I’m okay but living in a abusive home it kills me get screamed at for everything I do, getting taken advantage of, mentally killing me, suicidal, social anxiety, and all the things that come with abusive and broken homes. I remember when I was younger always in the middle of my parents fights just wondering why did I have to be in this family like why did i deserve it? I can’t wait til I can move out bc this house,.... it’s a horror house. Absolutely a horror house just in its self, not even my best friend knows and I’ve been trying to give her hints for 2 years now also idk how she doesn’t hear it bc she lives right across the street from me. I just don’t want to be in this household anymore. Everyone else have a wonderful day. I love you🤍
First of all, I’m so sorry that you’re going through this. No one deserves that 😞🤍 keep fighting you can do this! I’m proud of you no matter what. It sucks that no one has taken notice of what you’re going through but if you’re done with that, speak up. You can do it :) I believe In you ✨❤️
My mom knows about some of the things I’m going thru but she don’t care I feel like and I act like I’m fine but when I’m alone I don’t have to act like “I’m fine”... I hope we’ll are be ok and y’all have a good day anyways bye
it's just doesn't matter if i said i'm fine or not cause it's just the same thing, so stop asking if i'm okay when you see my hand shaking, or my eyes wet, or me look at the knife as if I am looking to the freedom, the freedom is away from the fight, away from the scare, the goodbyes, the sad, the cry its away so away from all of that. cause you know what after all of that after every think.
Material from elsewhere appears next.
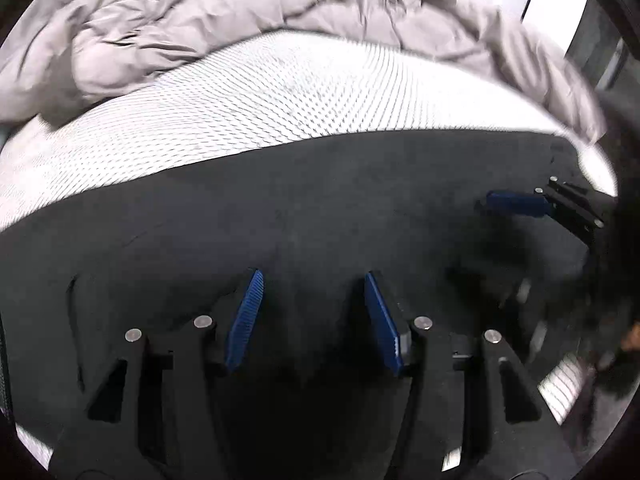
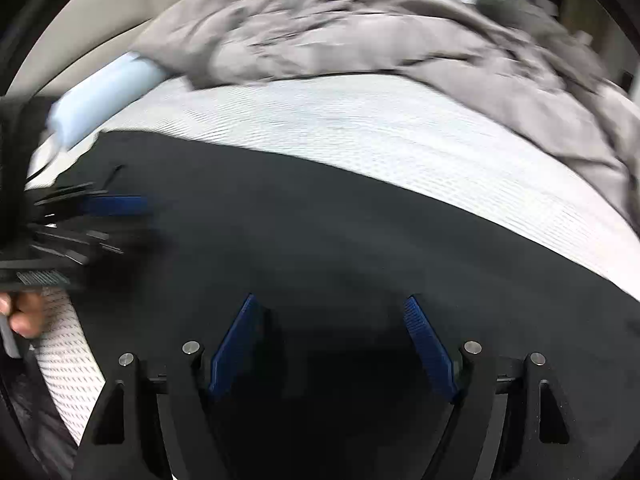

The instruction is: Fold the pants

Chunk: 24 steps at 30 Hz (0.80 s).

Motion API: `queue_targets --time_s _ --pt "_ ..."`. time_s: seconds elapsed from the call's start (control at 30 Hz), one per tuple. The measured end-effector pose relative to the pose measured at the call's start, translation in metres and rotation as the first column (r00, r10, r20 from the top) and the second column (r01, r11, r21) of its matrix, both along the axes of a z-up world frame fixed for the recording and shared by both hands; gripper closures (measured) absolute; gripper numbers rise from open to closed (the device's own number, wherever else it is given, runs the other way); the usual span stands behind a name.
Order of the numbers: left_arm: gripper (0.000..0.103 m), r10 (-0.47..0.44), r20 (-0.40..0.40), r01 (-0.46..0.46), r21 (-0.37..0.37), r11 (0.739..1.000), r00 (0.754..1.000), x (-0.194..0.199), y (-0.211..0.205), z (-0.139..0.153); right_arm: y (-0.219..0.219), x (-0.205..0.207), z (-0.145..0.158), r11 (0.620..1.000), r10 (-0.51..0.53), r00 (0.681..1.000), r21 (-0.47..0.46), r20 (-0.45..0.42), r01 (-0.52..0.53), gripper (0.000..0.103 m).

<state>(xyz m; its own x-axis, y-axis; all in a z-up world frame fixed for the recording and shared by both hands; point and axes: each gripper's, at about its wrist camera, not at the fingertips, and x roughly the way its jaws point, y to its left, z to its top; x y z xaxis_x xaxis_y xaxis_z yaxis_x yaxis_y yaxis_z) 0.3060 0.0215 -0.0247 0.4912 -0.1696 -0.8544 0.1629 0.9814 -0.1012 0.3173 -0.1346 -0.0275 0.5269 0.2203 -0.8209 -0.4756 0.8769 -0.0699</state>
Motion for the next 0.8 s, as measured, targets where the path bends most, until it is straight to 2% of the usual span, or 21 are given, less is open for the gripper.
queue_targets --time_s 0.07,0.1,0.17,0.2,0.23,0.27,0.3,0.33,0.37,0.4,0.47,0.53,0.6,0.63,0.73,0.8 --pt "0.053 0.004 -0.016 -0.003 0.050 0.999 1.000 0.008 -0.005 -0.009 0.013 0.007 -0.012 0.999 0.001 1.000 -0.054 -0.020 -0.002 0.025" --pt "0.053 0.003 -0.013 -0.002 0.035 0.999 1.000 0.009 -0.001 -0.009 0.013 0.006 -0.013 0.997 -0.006 1.000 -0.078 -0.009 0.005 0.025" --pt "0.053 0.029 -0.008 -0.028 0.024 0.999 1.000 0.006 0.016 -0.007 -0.012 0.017 -0.008 0.994 -0.073 0.997 -0.081 0.005 0.073 0.025" --pt "0.053 0.057 0.004 -0.057 0.050 0.997 0.998 0.004 0.027 -0.006 -0.023 0.019 -0.005 0.991 -0.103 0.995 -0.089 0.011 0.104 0.025" --pt "0.053 0.081 0.010 -0.082 0.075 0.994 0.997 0.005 0.037 -0.006 -0.039 0.020 -0.002 0.978 -0.160 0.986 -0.126 0.042 0.164 0.025" --pt "0.053 0.108 0.011 -0.108 0.103 0.989 0.994 0.003 0.046 -0.008 -0.059 0.024 -0.002 0.939 -0.252 0.962 -0.212 0.110 0.270 0.025" --pt "0.053 0.120 0.011 -0.120 0.101 0.988 0.993 0.003 0.056 -0.009 -0.070 0.027 -0.002 0.913 -0.299 0.943 -0.243 0.142 0.327 0.024" --pt "0.053 0.123 0.014 -0.124 0.079 0.989 0.992 0.002 0.062 -0.009 -0.089 0.029 -0.001 0.902 -0.356 0.924 -0.207 0.138 0.378 0.020" --pt "0.053 0.131 0.014 -0.132 0.073 0.989 0.991 0.001 0.066 -0.008 -0.099 0.031 0.000 0.907 -0.380 0.919 -0.152 0.103 0.392 0.019" --pt "0.053 0.137 0.015 -0.138 0.078 0.987 0.990 0.000 0.066 -0.006 -0.106 0.031 0.002 0.910 -0.391 0.917 -0.113 0.079 0.398 0.019" --pt "0.053 0.153 0.033 -0.154 0.043 0.987 0.988 -0.004 0.065 0.001 -0.100 0.028 0.009 0.913 -0.384 0.918 -0.105 0.098 0.393 0.024" --pt "0.053 0.158 0.057 -0.159 0.006 0.987 0.986 0.002 0.057 0.011 -0.087 0.017 0.019 0.945 -0.325 0.941 -0.010 0.091 0.327 0.027" --pt "0.053 0.152 0.067 -0.153 0.009 0.988 0.986 0.017 0.045 0.013 -0.063 0.021 0.022 0.960 -0.271 0.960 0.085 0.065 0.265 0.027" --pt "0.053 0.141 0.054 -0.142 0.008 0.990 0.989 0.029 0.038 0.011 -0.055 0.024 0.022 0.963 -0.257 0.964 0.102 0.062 0.250 0.027" --pt "0.052 0.080 -0.019 -0.080 -0.002 0.997 0.997 0.060 0.008 -0.005 -0.014 0.031 0.010 0.980 -0.178 0.984 0.093 0.021 0.175 0.027" --pt "0.050 0.089 -0.034 -0.088 0.044 0.995 0.995 0.068 -0.001 -0.015 -0.003 0.041 0.000 0.984 -0.170 0.985 0.052 0.009 0.170 0.027"
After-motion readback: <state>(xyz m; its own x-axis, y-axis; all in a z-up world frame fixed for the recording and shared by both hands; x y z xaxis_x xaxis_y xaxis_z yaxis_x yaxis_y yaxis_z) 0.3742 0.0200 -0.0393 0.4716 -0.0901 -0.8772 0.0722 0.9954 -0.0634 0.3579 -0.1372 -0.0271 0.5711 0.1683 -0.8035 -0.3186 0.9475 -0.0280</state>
I AM NOT OKAY.. and you know what, you have nothing to do about it, i don't, no one do, it is just my live, right
I have to wait until the lunch breaks at school, until my best friend and I can hide away in a room so I can just cry on her shoulder. And sometimes it’s the other way round, but it hurts either way
Idk if anyone is seeing this, but the last week had taught me that it might be better to be “fine”. For the first time in my life I let someone a little bit closer, tbh not that much, but what happened huh. Got hurt again, like fucking bad. I’m not even mad about that, I’m mad that I let this person in.
Hi! I don't want to bother you or something, but I saw your comment and I wanted you to know that you're not alone in this. If you want to talk to someoane who understands, i'm here for you, okay?